**TASK TO CARRY OUT:** Go to the line containing "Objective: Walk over" in the records below and print it and every following line exactly, on through the line containing "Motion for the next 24", then stop.
● ● ● ● ● ● ●
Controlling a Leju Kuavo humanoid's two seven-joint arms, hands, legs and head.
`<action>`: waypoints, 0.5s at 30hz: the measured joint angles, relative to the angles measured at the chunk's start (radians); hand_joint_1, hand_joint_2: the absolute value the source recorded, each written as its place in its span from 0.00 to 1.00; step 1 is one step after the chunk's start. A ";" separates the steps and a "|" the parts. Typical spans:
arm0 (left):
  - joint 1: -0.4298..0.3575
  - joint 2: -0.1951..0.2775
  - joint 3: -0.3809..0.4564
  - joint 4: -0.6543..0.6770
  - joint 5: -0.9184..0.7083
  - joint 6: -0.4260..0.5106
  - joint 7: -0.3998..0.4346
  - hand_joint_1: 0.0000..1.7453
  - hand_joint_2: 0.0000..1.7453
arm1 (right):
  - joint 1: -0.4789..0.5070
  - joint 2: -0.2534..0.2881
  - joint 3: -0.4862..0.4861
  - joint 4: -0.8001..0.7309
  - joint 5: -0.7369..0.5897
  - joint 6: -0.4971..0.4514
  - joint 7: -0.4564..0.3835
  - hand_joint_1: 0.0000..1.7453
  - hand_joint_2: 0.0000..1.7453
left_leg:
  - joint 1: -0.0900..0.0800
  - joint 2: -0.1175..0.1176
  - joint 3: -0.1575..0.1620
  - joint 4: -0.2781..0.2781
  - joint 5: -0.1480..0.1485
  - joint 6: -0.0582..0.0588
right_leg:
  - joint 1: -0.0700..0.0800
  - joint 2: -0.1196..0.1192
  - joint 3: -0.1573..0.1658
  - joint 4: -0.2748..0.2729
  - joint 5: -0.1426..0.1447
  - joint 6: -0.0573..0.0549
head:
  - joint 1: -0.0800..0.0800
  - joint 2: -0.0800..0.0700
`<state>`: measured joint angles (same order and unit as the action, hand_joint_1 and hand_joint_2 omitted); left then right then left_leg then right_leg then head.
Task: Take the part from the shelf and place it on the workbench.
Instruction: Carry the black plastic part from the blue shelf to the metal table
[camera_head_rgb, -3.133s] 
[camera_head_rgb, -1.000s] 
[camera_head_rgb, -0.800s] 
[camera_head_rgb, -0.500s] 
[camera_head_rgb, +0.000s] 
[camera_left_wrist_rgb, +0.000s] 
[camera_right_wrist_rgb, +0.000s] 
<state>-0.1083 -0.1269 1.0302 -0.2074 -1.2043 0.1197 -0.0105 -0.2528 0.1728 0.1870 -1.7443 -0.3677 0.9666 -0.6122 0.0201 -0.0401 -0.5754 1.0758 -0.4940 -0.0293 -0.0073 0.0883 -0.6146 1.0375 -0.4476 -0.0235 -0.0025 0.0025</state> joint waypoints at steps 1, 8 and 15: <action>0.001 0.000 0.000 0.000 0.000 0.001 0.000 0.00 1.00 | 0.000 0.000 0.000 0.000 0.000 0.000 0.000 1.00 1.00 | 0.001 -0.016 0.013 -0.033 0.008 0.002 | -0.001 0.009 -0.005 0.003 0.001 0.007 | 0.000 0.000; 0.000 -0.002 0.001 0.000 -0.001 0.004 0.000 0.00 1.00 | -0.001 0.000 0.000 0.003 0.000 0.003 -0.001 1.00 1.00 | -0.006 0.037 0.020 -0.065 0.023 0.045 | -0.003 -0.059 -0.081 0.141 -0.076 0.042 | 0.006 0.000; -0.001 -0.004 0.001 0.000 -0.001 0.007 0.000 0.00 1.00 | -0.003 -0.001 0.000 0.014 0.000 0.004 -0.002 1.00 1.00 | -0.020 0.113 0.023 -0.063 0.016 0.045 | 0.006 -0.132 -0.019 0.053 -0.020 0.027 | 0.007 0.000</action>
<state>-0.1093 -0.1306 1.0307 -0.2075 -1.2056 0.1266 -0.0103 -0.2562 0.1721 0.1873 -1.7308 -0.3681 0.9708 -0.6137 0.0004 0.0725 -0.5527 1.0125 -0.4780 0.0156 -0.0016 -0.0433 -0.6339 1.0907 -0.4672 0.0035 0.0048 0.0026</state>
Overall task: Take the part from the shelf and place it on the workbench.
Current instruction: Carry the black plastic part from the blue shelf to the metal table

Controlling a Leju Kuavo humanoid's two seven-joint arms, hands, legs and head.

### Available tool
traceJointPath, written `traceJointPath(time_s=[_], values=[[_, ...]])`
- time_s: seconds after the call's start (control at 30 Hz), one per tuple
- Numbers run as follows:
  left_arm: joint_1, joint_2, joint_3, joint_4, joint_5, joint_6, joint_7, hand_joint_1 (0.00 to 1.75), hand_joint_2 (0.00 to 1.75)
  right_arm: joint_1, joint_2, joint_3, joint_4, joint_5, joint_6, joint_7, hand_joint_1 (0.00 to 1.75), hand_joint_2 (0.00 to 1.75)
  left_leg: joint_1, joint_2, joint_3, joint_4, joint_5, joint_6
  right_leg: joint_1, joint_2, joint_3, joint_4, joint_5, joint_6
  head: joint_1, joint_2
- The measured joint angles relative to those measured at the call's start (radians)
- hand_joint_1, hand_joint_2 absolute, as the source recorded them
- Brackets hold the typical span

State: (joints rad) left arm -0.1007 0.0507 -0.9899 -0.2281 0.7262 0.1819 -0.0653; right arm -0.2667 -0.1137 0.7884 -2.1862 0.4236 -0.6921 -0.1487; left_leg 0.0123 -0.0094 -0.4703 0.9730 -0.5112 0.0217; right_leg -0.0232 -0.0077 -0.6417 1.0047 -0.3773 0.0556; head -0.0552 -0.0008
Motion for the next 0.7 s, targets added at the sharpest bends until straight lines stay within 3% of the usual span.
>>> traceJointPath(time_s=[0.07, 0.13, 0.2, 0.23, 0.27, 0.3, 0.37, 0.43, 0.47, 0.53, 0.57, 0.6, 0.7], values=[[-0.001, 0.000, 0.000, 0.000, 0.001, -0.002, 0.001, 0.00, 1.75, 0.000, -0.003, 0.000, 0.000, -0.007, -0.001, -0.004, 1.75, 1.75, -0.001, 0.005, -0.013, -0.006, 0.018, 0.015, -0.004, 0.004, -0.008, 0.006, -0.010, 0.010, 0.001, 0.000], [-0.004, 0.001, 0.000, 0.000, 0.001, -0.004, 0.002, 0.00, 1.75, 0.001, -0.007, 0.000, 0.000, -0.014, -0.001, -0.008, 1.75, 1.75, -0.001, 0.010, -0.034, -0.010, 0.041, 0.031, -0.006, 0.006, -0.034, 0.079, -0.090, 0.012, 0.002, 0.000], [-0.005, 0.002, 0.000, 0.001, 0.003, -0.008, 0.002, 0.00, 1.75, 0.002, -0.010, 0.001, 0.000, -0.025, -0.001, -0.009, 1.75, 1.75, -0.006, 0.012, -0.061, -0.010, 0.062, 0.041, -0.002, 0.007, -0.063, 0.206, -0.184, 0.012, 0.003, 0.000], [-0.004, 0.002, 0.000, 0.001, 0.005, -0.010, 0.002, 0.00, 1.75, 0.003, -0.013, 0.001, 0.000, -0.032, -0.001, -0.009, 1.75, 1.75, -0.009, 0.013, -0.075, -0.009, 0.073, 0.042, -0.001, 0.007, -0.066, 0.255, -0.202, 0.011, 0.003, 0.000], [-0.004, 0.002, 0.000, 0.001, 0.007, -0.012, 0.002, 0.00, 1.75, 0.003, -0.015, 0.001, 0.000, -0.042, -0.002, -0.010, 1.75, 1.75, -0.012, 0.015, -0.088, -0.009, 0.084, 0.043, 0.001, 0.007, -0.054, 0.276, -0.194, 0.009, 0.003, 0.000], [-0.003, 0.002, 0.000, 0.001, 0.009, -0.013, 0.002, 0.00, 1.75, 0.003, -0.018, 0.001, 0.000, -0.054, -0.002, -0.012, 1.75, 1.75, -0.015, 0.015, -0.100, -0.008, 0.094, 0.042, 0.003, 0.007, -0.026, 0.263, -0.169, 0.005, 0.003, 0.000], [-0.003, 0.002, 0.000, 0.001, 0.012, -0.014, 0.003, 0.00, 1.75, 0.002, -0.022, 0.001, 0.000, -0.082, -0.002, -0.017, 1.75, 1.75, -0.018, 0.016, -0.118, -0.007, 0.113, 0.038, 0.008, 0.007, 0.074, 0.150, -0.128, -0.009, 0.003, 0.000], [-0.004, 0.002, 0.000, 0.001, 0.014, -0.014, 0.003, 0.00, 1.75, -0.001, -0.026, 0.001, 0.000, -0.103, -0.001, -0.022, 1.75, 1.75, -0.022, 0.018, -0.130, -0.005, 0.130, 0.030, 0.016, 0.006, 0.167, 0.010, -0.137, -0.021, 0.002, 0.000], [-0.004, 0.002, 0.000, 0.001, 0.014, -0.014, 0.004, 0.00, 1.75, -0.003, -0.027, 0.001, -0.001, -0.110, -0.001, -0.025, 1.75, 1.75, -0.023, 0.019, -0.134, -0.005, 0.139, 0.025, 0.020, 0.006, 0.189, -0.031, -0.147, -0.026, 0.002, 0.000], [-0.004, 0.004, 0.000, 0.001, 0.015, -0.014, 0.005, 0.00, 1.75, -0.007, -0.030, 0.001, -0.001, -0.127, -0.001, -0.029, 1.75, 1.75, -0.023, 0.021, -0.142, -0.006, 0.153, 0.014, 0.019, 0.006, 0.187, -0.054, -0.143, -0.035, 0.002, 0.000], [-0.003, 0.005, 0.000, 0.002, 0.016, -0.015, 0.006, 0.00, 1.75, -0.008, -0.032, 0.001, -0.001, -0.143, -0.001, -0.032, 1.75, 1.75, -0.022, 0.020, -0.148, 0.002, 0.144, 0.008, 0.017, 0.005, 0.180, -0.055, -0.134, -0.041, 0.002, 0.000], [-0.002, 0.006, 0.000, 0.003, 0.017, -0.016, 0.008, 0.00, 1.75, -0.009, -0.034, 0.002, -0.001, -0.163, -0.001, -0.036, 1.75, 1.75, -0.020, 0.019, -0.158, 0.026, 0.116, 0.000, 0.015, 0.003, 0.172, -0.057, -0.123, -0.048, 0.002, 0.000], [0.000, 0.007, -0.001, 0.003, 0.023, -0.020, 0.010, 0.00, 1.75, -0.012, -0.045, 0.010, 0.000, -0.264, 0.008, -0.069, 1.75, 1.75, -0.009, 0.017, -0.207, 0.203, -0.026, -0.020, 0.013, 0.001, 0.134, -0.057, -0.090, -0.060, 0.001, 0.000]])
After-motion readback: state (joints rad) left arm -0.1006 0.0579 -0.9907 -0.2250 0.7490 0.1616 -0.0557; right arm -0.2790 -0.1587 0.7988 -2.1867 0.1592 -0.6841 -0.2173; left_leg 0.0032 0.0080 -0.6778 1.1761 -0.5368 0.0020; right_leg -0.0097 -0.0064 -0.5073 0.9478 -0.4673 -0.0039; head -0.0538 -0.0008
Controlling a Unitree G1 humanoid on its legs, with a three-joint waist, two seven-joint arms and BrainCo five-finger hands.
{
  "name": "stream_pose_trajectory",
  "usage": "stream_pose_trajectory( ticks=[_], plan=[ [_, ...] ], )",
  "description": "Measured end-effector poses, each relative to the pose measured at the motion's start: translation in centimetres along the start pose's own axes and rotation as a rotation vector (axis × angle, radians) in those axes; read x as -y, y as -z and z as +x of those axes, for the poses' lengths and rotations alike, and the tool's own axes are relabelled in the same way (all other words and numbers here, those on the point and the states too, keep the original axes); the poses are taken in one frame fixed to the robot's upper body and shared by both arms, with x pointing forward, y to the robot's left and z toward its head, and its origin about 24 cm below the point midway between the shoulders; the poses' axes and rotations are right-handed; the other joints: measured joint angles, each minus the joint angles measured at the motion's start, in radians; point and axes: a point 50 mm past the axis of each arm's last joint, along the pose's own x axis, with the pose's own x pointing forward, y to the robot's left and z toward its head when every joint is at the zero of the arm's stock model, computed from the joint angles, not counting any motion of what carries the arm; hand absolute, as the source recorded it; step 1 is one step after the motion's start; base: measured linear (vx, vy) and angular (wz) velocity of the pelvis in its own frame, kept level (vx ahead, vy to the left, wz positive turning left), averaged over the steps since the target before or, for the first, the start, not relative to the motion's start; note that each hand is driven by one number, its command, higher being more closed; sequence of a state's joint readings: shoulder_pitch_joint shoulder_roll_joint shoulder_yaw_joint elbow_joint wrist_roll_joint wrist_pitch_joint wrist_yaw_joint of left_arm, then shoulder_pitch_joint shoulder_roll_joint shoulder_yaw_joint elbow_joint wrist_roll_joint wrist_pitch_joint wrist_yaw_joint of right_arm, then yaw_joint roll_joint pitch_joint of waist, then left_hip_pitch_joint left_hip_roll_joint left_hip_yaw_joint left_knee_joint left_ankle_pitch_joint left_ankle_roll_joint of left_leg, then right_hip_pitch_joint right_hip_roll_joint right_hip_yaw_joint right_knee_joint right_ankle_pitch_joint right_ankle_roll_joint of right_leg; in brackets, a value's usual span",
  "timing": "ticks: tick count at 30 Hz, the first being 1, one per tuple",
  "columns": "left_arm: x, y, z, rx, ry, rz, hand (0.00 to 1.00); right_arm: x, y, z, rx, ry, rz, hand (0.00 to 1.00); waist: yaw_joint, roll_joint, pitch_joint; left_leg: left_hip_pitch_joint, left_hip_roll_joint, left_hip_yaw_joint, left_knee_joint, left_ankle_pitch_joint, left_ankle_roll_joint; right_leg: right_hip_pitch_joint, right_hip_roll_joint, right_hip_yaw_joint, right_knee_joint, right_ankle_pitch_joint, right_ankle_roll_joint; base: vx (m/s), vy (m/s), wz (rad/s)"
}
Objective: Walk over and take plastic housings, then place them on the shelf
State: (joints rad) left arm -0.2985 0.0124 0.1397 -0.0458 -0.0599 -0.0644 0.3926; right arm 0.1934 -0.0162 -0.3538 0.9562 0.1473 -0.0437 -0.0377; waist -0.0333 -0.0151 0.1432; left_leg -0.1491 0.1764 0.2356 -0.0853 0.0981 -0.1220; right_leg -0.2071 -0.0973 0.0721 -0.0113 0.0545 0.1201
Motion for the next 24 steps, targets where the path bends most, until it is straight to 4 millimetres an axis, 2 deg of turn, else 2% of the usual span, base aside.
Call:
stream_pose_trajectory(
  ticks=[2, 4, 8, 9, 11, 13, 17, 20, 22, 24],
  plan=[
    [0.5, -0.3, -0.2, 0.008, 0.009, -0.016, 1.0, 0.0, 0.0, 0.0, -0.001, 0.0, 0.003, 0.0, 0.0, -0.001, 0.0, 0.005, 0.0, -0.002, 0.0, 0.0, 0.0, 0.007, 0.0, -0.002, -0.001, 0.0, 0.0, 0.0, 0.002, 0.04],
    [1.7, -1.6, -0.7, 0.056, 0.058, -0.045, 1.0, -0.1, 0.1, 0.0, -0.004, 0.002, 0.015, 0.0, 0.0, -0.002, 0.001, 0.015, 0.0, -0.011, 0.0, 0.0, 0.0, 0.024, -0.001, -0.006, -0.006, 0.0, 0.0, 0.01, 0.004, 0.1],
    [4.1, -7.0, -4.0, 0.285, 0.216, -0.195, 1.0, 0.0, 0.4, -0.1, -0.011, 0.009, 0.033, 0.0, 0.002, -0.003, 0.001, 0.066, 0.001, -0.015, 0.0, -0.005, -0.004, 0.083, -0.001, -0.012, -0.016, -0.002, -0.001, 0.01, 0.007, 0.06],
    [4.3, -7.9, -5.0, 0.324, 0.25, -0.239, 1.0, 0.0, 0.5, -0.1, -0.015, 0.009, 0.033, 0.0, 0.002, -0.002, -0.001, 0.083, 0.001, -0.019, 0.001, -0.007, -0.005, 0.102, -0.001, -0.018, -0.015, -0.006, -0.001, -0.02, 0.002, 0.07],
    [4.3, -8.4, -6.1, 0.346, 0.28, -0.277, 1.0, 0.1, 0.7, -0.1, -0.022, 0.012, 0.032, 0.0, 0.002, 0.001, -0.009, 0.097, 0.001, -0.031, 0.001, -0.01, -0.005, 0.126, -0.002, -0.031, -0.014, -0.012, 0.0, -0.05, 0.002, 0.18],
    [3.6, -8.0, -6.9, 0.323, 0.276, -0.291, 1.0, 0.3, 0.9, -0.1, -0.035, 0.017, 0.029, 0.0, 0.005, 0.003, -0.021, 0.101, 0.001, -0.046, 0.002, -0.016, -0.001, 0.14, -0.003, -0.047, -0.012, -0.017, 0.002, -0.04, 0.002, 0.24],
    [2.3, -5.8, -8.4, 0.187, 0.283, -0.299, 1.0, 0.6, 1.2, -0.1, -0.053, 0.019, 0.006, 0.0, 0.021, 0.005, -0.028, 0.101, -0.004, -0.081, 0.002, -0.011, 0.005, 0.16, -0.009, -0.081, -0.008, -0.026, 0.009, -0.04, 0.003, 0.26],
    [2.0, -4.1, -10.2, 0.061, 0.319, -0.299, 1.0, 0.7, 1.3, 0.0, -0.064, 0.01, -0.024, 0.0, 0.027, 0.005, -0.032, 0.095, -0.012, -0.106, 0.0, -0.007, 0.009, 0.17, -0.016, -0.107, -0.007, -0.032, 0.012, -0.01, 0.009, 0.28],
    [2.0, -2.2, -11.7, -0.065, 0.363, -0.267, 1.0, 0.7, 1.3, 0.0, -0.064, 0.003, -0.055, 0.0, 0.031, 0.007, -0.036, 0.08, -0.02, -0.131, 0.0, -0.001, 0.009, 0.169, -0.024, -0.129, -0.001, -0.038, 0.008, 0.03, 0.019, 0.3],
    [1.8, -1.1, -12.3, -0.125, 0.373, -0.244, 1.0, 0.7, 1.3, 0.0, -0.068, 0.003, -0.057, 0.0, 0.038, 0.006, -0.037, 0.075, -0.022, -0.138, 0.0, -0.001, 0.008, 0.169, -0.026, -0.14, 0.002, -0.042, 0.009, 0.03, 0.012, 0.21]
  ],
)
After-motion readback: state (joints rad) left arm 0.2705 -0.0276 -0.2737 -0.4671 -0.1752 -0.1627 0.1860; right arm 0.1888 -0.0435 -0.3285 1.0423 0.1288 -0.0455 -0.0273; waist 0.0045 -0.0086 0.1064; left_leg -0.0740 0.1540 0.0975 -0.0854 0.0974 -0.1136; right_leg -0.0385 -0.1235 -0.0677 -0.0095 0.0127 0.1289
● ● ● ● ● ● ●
**EXERCISE ANSWER:**
Objective: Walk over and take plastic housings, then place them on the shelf
State: (joints rad) left arm -0.2985 0.0124 0.1397 -0.0458 -0.0599 -0.0644 0.3926; right arm 0.1934 -0.0162 -0.3538 0.9562 0.1473 -0.0437 -0.0377; waist -0.0333 -0.0151 0.1432; left_leg -0.1491 0.1764 0.2356 -0.0853 0.0981 -0.1220; right_leg -0.2071 -0.0973 0.0721 -0.0113 0.0545 0.1201
Motion for the next 24 steps, targets where the path bends most, until it is straight to 4 millimetres an axis, 2 deg of turn, else 2% of the usual span, base aside.

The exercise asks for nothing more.